We anticipate this modelling framework being extended in a variety of ways. One future development would be to explore spatial patterns of zoonotic VL in humans resulting from the spatial distribution of L. infantum infection in domestic dogs. Our mechanistic approach for evaluating the force of infection is advantageous in that Equation 1 may be easily generalised to cater for host types other than dogs. Furthermore, while we considered a solitary dead-end host type, chickens, additional dead-end host types could seamlessly be incorporated using our modelling framework, allowing it to be used in settings where multiple livestock species are present.
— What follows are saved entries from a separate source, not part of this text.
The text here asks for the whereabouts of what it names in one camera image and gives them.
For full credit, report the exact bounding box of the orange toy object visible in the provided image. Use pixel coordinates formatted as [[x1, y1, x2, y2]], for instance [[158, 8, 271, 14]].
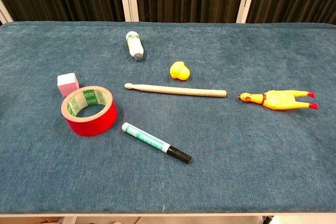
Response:
[[237, 89, 319, 111]]

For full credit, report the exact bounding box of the red tape roll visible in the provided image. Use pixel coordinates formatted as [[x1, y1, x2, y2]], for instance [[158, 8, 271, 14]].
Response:
[[60, 86, 118, 137]]

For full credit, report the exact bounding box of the blue felt table cloth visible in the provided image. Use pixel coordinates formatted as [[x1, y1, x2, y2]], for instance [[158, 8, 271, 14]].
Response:
[[0, 21, 336, 216]]

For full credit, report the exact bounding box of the yellow small toy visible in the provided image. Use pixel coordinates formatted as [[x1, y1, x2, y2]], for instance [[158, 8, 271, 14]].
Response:
[[169, 61, 191, 81]]

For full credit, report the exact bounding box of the wooden drumstick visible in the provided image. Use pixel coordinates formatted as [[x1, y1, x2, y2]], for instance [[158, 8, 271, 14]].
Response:
[[124, 83, 227, 98]]

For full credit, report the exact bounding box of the green black marker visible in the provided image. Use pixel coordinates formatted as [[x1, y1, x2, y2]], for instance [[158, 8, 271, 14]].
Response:
[[121, 122, 192, 164]]

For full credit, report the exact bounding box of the pink white cube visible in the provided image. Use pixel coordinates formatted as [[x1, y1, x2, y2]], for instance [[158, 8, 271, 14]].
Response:
[[57, 72, 80, 98]]

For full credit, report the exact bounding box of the white plastic bottle green print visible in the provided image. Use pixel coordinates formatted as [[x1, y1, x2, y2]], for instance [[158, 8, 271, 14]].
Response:
[[125, 31, 145, 61]]

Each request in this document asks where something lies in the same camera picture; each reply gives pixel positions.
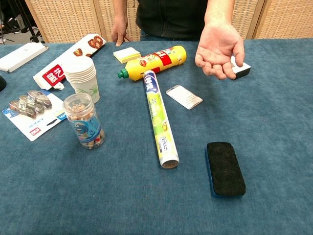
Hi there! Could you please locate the black felt blue eraser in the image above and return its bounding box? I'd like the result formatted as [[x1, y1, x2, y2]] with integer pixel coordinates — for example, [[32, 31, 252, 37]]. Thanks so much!
[[206, 141, 246, 198]]

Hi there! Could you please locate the person's right hand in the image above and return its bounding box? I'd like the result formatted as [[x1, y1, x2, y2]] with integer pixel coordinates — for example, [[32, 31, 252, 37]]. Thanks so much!
[[111, 16, 134, 47]]

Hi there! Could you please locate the stack of white paper cups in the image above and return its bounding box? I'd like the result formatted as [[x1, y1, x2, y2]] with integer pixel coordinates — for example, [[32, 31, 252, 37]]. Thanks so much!
[[63, 57, 101, 103]]

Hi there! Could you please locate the correction tape blister pack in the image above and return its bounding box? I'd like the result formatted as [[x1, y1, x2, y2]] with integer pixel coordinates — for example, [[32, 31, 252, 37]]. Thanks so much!
[[1, 89, 68, 142]]

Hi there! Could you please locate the black tripod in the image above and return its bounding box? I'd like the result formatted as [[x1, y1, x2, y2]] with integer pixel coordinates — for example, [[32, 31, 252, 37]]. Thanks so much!
[[14, 0, 46, 44]]

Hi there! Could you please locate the woven rattan screen panel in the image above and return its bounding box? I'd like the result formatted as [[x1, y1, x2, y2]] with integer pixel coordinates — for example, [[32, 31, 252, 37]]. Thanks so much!
[[231, 0, 266, 40], [253, 0, 313, 40], [24, 0, 102, 44], [94, 0, 142, 42]]

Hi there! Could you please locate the clear jar of pencils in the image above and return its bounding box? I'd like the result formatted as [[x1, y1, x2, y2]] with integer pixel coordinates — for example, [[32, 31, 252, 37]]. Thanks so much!
[[62, 93, 107, 150]]

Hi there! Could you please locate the yellow bottle green cap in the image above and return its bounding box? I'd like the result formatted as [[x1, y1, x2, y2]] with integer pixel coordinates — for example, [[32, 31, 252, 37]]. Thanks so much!
[[117, 45, 187, 82]]

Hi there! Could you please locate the small white black box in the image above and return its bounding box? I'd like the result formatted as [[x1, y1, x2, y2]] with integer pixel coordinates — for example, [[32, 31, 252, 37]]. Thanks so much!
[[229, 55, 252, 81]]

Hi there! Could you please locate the pale yellow sticky note pad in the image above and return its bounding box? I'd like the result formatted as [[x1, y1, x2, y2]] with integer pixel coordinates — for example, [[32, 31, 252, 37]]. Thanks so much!
[[113, 47, 141, 64]]

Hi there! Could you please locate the person's torso black shirt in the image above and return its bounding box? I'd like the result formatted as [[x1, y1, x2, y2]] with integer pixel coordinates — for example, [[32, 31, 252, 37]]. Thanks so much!
[[135, 0, 211, 41]]

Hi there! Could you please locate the white flat cardboard box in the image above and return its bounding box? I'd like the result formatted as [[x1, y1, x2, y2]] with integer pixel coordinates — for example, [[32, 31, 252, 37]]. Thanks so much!
[[0, 42, 49, 73]]

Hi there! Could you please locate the person's right forearm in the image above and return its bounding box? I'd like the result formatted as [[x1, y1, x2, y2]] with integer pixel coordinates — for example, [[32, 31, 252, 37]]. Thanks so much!
[[112, 0, 130, 18]]

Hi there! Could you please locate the person's left hand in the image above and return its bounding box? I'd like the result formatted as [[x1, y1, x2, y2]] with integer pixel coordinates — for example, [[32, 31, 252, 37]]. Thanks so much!
[[195, 22, 245, 81]]

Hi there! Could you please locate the blue table cloth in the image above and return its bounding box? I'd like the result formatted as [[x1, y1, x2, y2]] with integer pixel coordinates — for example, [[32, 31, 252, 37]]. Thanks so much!
[[0, 39, 313, 235]]

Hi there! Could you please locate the green white cling film roll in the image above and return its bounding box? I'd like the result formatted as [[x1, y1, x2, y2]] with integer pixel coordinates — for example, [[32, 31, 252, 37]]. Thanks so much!
[[142, 70, 180, 169]]

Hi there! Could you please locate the red white flat snack box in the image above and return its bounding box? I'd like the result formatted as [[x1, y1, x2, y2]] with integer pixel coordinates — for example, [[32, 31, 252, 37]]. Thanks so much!
[[33, 34, 107, 91]]
Another application is to assist in intervention planning, where there is a need to employ the use of spatial models to predict best practice deployment of proposed controls through time and space. The spatial nature of our model makes it amenable to incorporating innovative, spatially-targeted vector and/or reservoir host control strategies that existing models were not designed to explore. One example, whose deployment nature is inherently spatial, is a pheromone-insecticide combination as a “lure and kill” vector control tool. Containing a long-lasting lure that releases a synthetic male sex pheromone, attractive to both sexes of the target sand fly vector [49, 50], this technology could be applied by disease control agencies to attract sand flies away from feeding on people and their animals and towards insecticide treated surfaces where they can be killed [49, 51]. To evaluate the impact of a pheromone lure via simulation, the intrinsic properties of the lure, such as its longevity and the radius within which it has an effect, necessitate the use of a spatio-temporal modelling framework such as the one presented here. A second example is the use of deltamethrin-impregnated dog collars that aim to protect dogs from sand fly bites [52]. Due to the decay of the effectiveness of the collars with time [52] and the spatial distribution of dogs in villages in Marajó, the effectiveness of this collar-based intervention could again be evaluated by our spatio-temporal modelling framework. With all repellent interventions, one must be careful to ensure that sand fly feeding is not diverted onto other hosts, including humans; an extended model variant considering zoonotic VL in humans could be used to estimate the size of this effect.

Conclusions

Zoonotic VL, caused by Leishmania parasites, is spatially heterogeneous and it is essential that monitoring, surveillance and intervention strategies take this variation into account. At the time of writing, there is a lack of spatially explicit mathematical models encapsulating Leishmania infection dynamics. We have developed a novel individual-based, spatio-temporal mechanistic modelling framework that, when parameterised according to data gathered from Marajó in Brazil, generated plausible L. infantum infection prevalence estimates. Our study determined infection prevalence in dogs to be most strongly affected by sand fly associated parameters and the proportion of newly introduced (immigrant) dogs already infected. Identifying the biological factors with the greatest influence on expected infection prevalence motivates future data collection efforts into these particular elements; ensuring they are reliably informed will reduce the amount of uncertainty surrounding mathematical model generated predictions. Additionally, our mechanistic modelling framework provides a platform that can be built upon to further explore the spatial epidemiology of zoonotic VL in humans and to assess spatially-targeted interventions to inform VL response protocols.